609 adults were selected, 57% of whom were women, non-diabetics, with an average BMI of 33 kg / m² and an average age of 40 years. The Low Fat diet was followed by 305 participants and the Low Carb by 304. The distribution of macronutrients in the Low Fat and Low Carb diets was 48% and 30% for carbohydrates, 29% and 45% for fat, and 21% and 23% for protein, respectively.
A test was also carried out to determine the presence of single nucleotide polymorphisms of three genes (PPARG, ADRB2 and FABP2) related to the metabolism of fats and carbohydrates. Of the participants, 40% had a genotype believed to respond to a low-fat diet and 30%, a low-carbohydrate diet.
The primary outcome of the study was the change in body weight at the end of 12 months of intervention. Determining whether the genotype pattern or insulin secretion is related to dietary effects on weight loss was also one of the goals.
The Low Fat group decreased its daily fat intake and Low Carb, its daily carbohydrate intake. But both ended up consuming 500 to 600 fewer calories a day than before. The weight losses observed were –5.7 kg in the group with low fat intake, and –6.0 kg in the group with low carbohydrate intake. Thus, no significant differences were observed between diets in relation to weight loss. The only difference was that LDL cholesterol was significantly lower in the low-fat group and HDL was significantly higher in the low-carbohydrate group.
In addition, the genotype pattern and basal insulin secretion were not associated with dietary effects on weight loss. In other words, there was no significant difference in weight change between “compatible” vs. “incompatible” participants with their diet. There was also no interaction between DNA and diet for waist circumference, BMI or body fat percentage. Therefore, genetic tests have proved to be of little use in this regard.
But the issue goes far beyond the definition of the diet. At DIETFITS, all participants were asked not to count calories and, for a year, they had access to health educators who guided them in behavior change strategies. These strategies included emotional awareness, goal setting and the development of self-efficacy to avoid unhealthy eating patterns. In addition, the two groups were encouraged to stick to US physical activity recommendations, which consist of 150 minutes of moderate aerobic activity per week.
Thus, it was concluded that there are no significant differences in weight loss between the Low carb and Low Fat diets. These two strategies lead to the same weight loss in the long run, without the need for calorie counting, as long as both focus on a healthy lifestyle. This involves the practice of physical activity and the nutritional quality of what is consumed. As lead researcher Christopher Gardner said, “Lentils and lollipops are Low Fat, avocado and butter are Low Carb.” That is, in relation to food, the important thing is to follow a healthy diet, based on vegetables and whole foods, avoiding ultra-processed ones.

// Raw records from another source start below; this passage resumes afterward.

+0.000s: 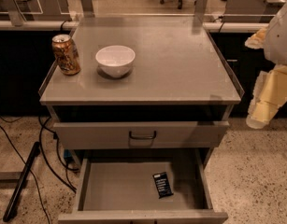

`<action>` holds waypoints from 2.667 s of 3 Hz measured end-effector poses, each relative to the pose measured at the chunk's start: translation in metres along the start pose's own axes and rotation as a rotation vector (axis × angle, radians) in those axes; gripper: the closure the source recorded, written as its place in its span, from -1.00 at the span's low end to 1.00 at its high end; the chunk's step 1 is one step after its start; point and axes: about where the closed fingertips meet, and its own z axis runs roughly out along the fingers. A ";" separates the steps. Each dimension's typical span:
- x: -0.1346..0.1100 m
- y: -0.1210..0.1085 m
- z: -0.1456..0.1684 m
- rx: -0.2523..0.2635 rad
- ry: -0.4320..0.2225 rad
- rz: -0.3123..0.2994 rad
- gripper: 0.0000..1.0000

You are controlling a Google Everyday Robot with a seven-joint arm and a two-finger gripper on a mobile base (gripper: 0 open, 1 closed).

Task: Pick rxbar blueberry from middle drawer and place on counter

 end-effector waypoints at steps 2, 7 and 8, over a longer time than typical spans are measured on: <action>-0.003 0.004 0.006 -0.013 -0.020 -0.015 -1.00; -0.004 0.090 0.202 -0.173 -0.146 -0.231 0.91; -0.005 0.096 0.214 -0.213 -0.191 -0.224 1.00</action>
Offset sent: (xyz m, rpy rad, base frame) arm -0.0007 0.0038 -0.0157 0.0268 0.0379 0.0298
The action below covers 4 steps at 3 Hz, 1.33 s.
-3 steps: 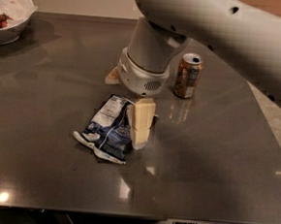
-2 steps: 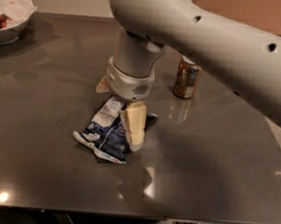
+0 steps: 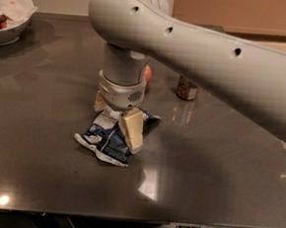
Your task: Pick blue chip bag
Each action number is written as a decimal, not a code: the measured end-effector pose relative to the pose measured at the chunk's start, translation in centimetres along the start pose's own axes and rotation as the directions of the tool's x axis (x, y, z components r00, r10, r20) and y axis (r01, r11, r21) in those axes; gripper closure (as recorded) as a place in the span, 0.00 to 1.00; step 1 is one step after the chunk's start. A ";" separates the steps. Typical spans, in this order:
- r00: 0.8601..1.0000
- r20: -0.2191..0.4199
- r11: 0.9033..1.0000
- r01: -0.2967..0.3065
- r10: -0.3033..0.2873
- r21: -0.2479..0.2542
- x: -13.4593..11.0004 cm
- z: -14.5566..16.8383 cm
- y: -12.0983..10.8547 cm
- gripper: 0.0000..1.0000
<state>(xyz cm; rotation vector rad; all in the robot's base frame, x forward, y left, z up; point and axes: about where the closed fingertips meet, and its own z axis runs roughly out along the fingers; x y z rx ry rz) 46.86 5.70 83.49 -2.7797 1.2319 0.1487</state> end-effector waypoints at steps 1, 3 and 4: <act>0.999 -0.010 0.999 0.030 -0.030 -0.017 0.1 -0.1 0.3 0.41; 0.999 0.016 0.999 0.048 -0.049 0.012 0.2 -3.0 1.0 0.87; 0.998 0.042 0.998 0.046 -0.048 0.044 0.1 -5.7 1.1 1.00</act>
Offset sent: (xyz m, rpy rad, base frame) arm -0.0071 -0.0162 0.0254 0.0042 0.0151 0.0581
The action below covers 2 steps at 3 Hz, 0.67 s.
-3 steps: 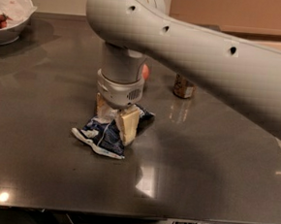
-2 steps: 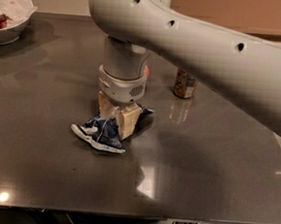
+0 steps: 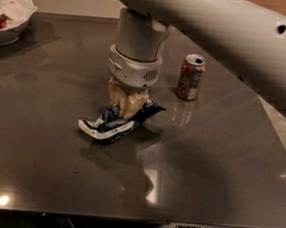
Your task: Pick blue chip bag
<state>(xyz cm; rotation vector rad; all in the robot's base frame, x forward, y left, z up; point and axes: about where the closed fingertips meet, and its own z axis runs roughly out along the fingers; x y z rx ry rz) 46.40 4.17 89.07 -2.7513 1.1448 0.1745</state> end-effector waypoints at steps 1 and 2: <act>0.999 0.038 0.999 0.003 -0.004 0.043 -0.2 -3.2 -0.3 1.00; 0.996 0.084 0.993 0.014 -0.024 0.117 -0.7 -7.6 -0.9 1.00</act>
Offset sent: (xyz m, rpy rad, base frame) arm -0.0020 -0.0186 0.1291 0.1989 -0.0052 0.0251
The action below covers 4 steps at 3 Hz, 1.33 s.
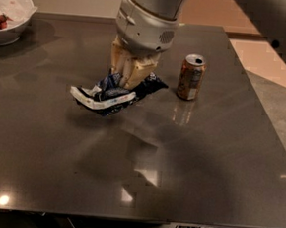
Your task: Pick blue chip bag
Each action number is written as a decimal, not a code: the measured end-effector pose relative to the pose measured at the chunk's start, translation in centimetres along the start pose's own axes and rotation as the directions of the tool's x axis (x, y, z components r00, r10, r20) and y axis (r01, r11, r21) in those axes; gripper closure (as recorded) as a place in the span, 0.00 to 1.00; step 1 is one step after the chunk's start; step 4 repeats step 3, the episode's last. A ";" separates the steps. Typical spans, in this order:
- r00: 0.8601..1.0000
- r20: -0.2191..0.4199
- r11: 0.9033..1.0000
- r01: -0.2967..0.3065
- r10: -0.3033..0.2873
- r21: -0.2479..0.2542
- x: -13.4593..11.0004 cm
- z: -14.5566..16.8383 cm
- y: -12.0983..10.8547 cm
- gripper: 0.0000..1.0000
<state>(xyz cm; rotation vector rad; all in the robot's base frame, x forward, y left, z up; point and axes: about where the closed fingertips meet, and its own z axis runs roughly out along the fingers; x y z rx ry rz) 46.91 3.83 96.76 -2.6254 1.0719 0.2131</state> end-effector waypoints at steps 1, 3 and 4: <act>0.999 0.036 0.997 0.028 -0.030 0.068 -1.1 -3.6 -1.0 1.00; 0.996 0.067 0.986 0.055 -0.067 0.160 -2.7 -6.1 -2.1 1.00; 0.996 0.067 0.986 0.055 -0.067 0.160 -2.7 -6.1 -2.1 1.00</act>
Offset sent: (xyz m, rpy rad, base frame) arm -0.0399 -0.0169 0.0936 0.1455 -0.0096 0.0973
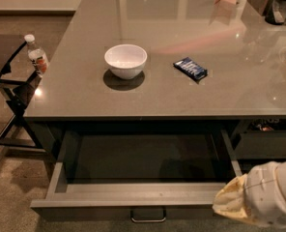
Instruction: Close top drawer
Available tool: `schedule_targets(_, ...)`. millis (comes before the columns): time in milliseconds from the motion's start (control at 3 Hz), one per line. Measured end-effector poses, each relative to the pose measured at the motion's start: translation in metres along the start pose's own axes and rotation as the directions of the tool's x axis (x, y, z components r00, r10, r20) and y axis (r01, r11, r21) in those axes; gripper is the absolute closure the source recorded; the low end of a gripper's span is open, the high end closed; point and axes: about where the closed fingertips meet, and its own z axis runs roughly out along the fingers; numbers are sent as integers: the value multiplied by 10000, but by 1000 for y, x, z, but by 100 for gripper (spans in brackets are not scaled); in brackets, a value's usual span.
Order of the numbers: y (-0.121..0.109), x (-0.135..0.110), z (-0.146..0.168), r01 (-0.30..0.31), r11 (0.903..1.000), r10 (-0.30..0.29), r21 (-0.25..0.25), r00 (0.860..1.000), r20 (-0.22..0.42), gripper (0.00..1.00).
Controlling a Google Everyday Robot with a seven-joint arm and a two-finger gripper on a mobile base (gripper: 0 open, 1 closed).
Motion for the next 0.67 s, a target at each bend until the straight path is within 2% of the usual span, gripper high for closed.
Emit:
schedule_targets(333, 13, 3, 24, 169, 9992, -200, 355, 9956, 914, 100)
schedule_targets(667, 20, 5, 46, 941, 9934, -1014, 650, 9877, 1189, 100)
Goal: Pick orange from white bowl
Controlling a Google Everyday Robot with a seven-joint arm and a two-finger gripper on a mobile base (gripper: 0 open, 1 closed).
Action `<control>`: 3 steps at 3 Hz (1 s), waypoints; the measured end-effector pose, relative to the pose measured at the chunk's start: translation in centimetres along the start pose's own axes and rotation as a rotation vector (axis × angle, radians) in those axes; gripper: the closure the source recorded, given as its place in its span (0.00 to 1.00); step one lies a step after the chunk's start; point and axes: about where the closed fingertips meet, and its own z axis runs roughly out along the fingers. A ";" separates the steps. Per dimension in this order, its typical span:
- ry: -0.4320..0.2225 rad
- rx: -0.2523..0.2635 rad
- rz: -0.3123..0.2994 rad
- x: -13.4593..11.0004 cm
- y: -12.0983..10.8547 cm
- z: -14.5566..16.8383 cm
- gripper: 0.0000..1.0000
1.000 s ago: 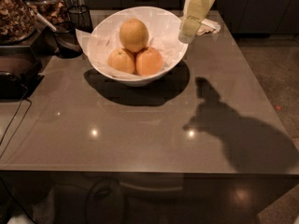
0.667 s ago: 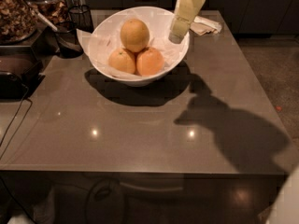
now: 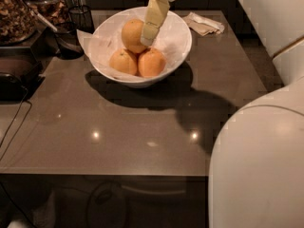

According to the results of this study, we cannot indicate with preference one or another dietary strategy. The article reinforces the idea that, regardless of the proportions of the macronutrients present, weight loss will be the logical consequence of lower caloric intake, focus on healthy foods and physical activity. The biggest factor of therapeutic success is the ability to adhere to treatment. Thus, respecting values, cultures and preferences is important to seek the best dietary option individually. Some strategies may work better for some individuals than others, and no diet should be universally recommended. That’s why I always say: the best diet is one that generates adherence!